| TASK |
If a record below holds a picture, drop the picture and restate everything else word for word.

Segment Start: RECORDS TO PROCESS

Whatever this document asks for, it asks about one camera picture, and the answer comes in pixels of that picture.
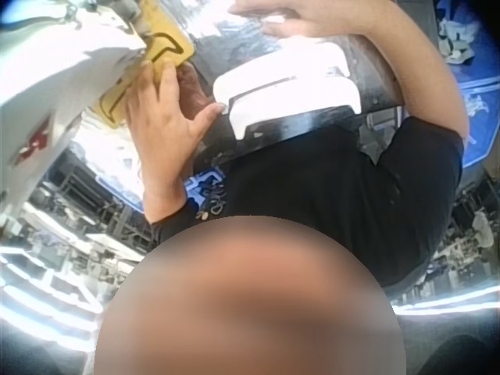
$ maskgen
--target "hand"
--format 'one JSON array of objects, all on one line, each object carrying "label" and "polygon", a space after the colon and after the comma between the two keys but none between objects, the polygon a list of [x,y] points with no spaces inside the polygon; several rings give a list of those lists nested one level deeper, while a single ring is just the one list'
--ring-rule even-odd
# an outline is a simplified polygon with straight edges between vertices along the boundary
[{"label": "hand", "polygon": [[171,62],[166,62],[158,87],[148,62],[127,90],[127,122],[141,160],[145,215],[150,222],[175,213],[185,203],[181,170],[223,111],[223,105],[210,104],[188,120],[180,110],[179,95]]},{"label": "hand", "polygon": [[189,62],[185,62],[177,68],[177,81],[180,89],[180,111],[188,120],[194,120],[213,100],[207,98],[203,92],[198,74]]},{"label": "hand", "polygon": [[327,37],[365,34],[377,20],[380,5],[390,0],[236,0],[230,13],[244,16],[256,11],[291,9],[300,18],[267,23],[262,31],[279,38],[293,35]]}]

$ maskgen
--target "blue panel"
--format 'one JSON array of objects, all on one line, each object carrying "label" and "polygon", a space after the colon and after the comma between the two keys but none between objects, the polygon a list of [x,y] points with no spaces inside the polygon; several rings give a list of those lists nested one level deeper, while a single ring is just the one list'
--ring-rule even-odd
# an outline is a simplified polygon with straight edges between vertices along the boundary
[{"label": "blue panel", "polygon": [[[201,172],[184,182],[187,197],[193,198],[196,203],[201,206],[206,199],[206,197],[202,193],[201,182],[205,182],[207,180],[222,181],[223,179],[224,174],[219,168],[212,168],[210,170],[206,170],[205,172]],[[112,181],[107,181],[105,178],[96,177],[95,180],[115,197],[117,197],[136,211],[144,213],[144,206],[142,205],[141,197],[136,196],[136,194],[132,193],[131,191],[117,188],[117,186],[120,184],[113,183]]]},{"label": "blue panel", "polygon": [[463,166],[471,166],[488,156],[498,132],[500,117],[500,84],[490,87],[462,90],[464,98],[480,100],[486,109],[481,109],[470,117],[470,138],[463,156]]},{"label": "blue panel", "polygon": [[206,170],[205,172],[199,173],[194,177],[191,177],[188,181],[184,182],[184,186],[186,187],[187,196],[189,198],[193,198],[196,203],[201,207],[202,203],[206,200],[206,197],[202,192],[202,184],[201,182],[205,181],[216,181],[220,182],[224,179],[224,174],[219,168],[212,168],[210,170]]},{"label": "blue panel", "polygon": [[[445,19],[450,20],[451,0],[440,0],[437,9],[446,9]],[[472,11],[470,11],[465,1],[458,2],[453,16],[453,21],[468,24],[479,21]],[[474,50],[475,57],[470,66],[452,65],[450,68],[455,74],[456,80],[461,88],[472,88],[487,84],[493,84],[500,81],[500,54],[495,44],[494,38],[481,25],[474,41],[470,44]]]}]

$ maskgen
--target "person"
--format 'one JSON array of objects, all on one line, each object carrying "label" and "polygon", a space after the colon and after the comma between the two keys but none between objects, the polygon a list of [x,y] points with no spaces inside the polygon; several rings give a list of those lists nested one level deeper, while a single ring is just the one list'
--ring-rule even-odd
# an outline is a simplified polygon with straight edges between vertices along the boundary
[{"label": "person", "polygon": [[[146,63],[127,92],[145,217],[158,243],[223,216],[295,221],[339,242],[387,296],[398,297],[425,273],[448,226],[469,134],[457,83],[436,48],[390,0],[237,0],[229,11],[244,16],[283,8],[298,17],[267,23],[264,33],[368,38],[393,69],[409,118],[377,164],[358,151],[354,133],[334,124],[245,155],[223,166],[225,181],[200,208],[187,199],[181,174],[223,106],[212,103],[185,116],[173,64],[165,65],[156,87]],[[223,209],[213,215],[210,205]]]},{"label": "person", "polygon": [[300,224],[236,216],[183,231],[134,268],[105,312],[94,374],[405,368],[391,304],[352,254]]}]

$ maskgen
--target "yellow object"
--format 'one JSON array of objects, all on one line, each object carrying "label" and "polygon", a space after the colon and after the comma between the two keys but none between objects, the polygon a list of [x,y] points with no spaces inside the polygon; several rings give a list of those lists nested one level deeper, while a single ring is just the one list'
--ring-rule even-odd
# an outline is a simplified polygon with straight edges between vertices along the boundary
[{"label": "yellow object", "polygon": [[[142,61],[152,61],[155,77],[161,77],[165,60],[171,60],[179,66],[193,56],[195,48],[154,0],[141,0],[139,6],[142,9],[141,21],[147,24],[150,34],[147,40],[148,49]],[[94,112],[113,129],[125,118],[123,97],[140,65],[141,61],[128,69],[116,85],[92,106]]]}]

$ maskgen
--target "black t-shirt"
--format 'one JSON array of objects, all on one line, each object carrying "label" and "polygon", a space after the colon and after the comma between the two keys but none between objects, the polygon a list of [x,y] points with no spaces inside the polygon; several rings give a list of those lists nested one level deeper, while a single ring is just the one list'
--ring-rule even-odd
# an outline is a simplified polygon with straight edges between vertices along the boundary
[{"label": "black t-shirt", "polygon": [[229,163],[203,207],[189,199],[153,233],[161,243],[217,217],[292,220],[345,246],[395,298],[423,275],[448,226],[462,156],[456,132],[415,117],[376,165],[354,133],[327,127]]}]

Segment End: RECORDS TO PROCESS

| EXERCISE ANSWER |
Whatever this document asks for, it asks about one camera picture, and the answer comes in pixels of that picture.
$ maskgen
--target "hand"
--format 'one JSON array of objects, all on one line, each object carrying "label" and "polygon", a space after the colon and after the comma between the two keys but none between objects, the polygon a list of [x,y] points with no spaces inside the polygon; several rings give a list of those lists nested one level deeper, while a single ring is just the one list'
--ring-rule even-odd
# an outline is a simplified polygon with straight edges between vertices along the boundary
[{"label": "hand", "polygon": [[171,62],[166,62],[158,87],[148,62],[127,90],[127,122],[141,160],[145,215],[150,222],[175,213],[185,203],[181,170],[223,111],[223,105],[210,104],[188,120],[180,110],[179,95]]},{"label": "hand", "polygon": [[189,62],[185,62],[177,68],[177,81],[180,89],[180,111],[188,120],[194,120],[213,100],[207,98],[203,92],[198,74]]},{"label": "hand", "polygon": [[327,37],[365,34],[377,20],[380,5],[390,0],[236,0],[230,13],[244,16],[256,11],[291,9],[300,18],[267,23],[262,31],[279,38],[293,35]]}]

$ maskgen
--target "blue panel"
--format 'one JSON array of objects, all on one line, each object carrying "label" and "polygon", a space after the colon and after the comma between the two keys but none between objects, the polygon a list of [x,y] points with no spaces inside the polygon; several rings give a list of those lists nested one level deeper, while a single ring is just the one list'
--ring-rule even-odd
# an outline is a simplified polygon with straight edges between vertices along the boundary
[{"label": "blue panel", "polygon": [[[201,172],[184,182],[187,197],[193,198],[196,203],[201,206],[206,199],[206,197],[202,193],[201,182],[205,182],[207,180],[222,181],[223,179],[224,174],[219,168],[212,168],[210,170],[206,170],[205,172]],[[112,181],[107,181],[105,178],[96,177],[95,180],[115,197],[117,197],[136,211],[144,213],[144,206],[142,205],[141,197],[136,196],[136,194],[132,193],[131,191],[117,188],[117,186],[120,184],[113,183]]]},{"label": "blue panel", "polygon": [[463,166],[471,166],[488,156],[498,132],[500,117],[500,84],[490,87],[462,90],[464,98],[480,100],[486,109],[481,109],[470,117],[470,138],[463,156]]},{"label": "blue panel", "polygon": [[206,170],[205,172],[199,173],[194,177],[191,177],[188,181],[184,182],[184,186],[186,187],[187,196],[189,198],[193,198],[196,203],[201,207],[202,203],[206,200],[206,197],[202,192],[202,184],[201,182],[205,181],[216,181],[220,182],[224,179],[224,174],[219,168],[212,168],[210,170]]},{"label": "blue panel", "polygon": [[[445,19],[450,20],[451,0],[440,0],[437,9],[446,9]],[[472,11],[470,11],[465,1],[458,2],[453,16],[453,21],[468,24],[479,21]],[[474,50],[475,57],[470,66],[452,65],[450,68],[455,74],[456,80],[461,88],[472,88],[487,84],[493,84],[500,81],[500,54],[495,44],[494,38],[481,25],[474,41],[470,44]]]}]

$ maskgen
--target "person"
--format 'one JSON array of objects, all on one line, each object carrying "label" and "polygon", a space after the colon and after the comma between the two keys but none between objects, the polygon a list of [x,y] points with no spaces inside the polygon; several rings give a list of those lists nested one level deeper, while a single ring is just the one list'
--ring-rule even-odd
# an outline is a simplified polygon with straight edges between vertices along the boundary
[{"label": "person", "polygon": [[[146,63],[127,92],[145,217],[158,243],[223,216],[295,221],[339,242],[387,296],[398,297],[425,273],[448,226],[469,134],[457,83],[436,48],[390,0],[237,0],[229,11],[244,16],[283,8],[298,17],[267,23],[264,33],[368,38],[393,69],[409,118],[377,164],[358,151],[354,133],[334,124],[245,155],[223,166],[225,181],[200,208],[187,199],[181,174],[223,106],[212,103],[185,116],[173,64],[165,65],[156,87]],[[223,209],[213,215],[210,205]]]},{"label": "person", "polygon": [[300,224],[236,216],[183,231],[134,268],[105,312],[94,374],[405,368],[391,304],[352,254]]}]

$ maskgen
--target "yellow object"
--format 'one JSON array of objects, all on one line, each object carrying "label" and "polygon", a space after the colon and after the comma between the two keys but none between objects, the polygon a list of [x,y] points with no spaces inside the polygon; several rings give a list of those lists nested one level deeper, while a single ring is just the one list'
--ring-rule even-odd
# an outline is a simplified polygon with straight edges between vertices along the boundary
[{"label": "yellow object", "polygon": [[[142,61],[152,61],[155,77],[161,77],[165,60],[171,60],[179,66],[193,56],[195,48],[154,0],[141,0],[139,6],[142,9],[141,21],[147,24],[150,34],[147,40],[148,49]],[[94,112],[113,129],[125,118],[123,97],[140,65],[141,61],[128,69],[116,85],[92,106]]]}]

$ maskgen
--target "black t-shirt"
--format 'one JSON array of objects, all on one line, each object carrying "label" and "polygon", a space after the colon and after the comma between the two keys but none between objects, the polygon a list of [x,y] points with no spaces inside the polygon; several rings give a list of those lists nested one level deeper, while a single ring is just the one list'
--ring-rule even-odd
# an outline is a simplified polygon with straight edges between vertices along the boundary
[{"label": "black t-shirt", "polygon": [[229,163],[203,207],[189,199],[153,233],[161,243],[217,217],[292,220],[345,246],[395,298],[423,275],[448,226],[462,156],[456,132],[415,117],[376,165],[354,133],[327,127]]}]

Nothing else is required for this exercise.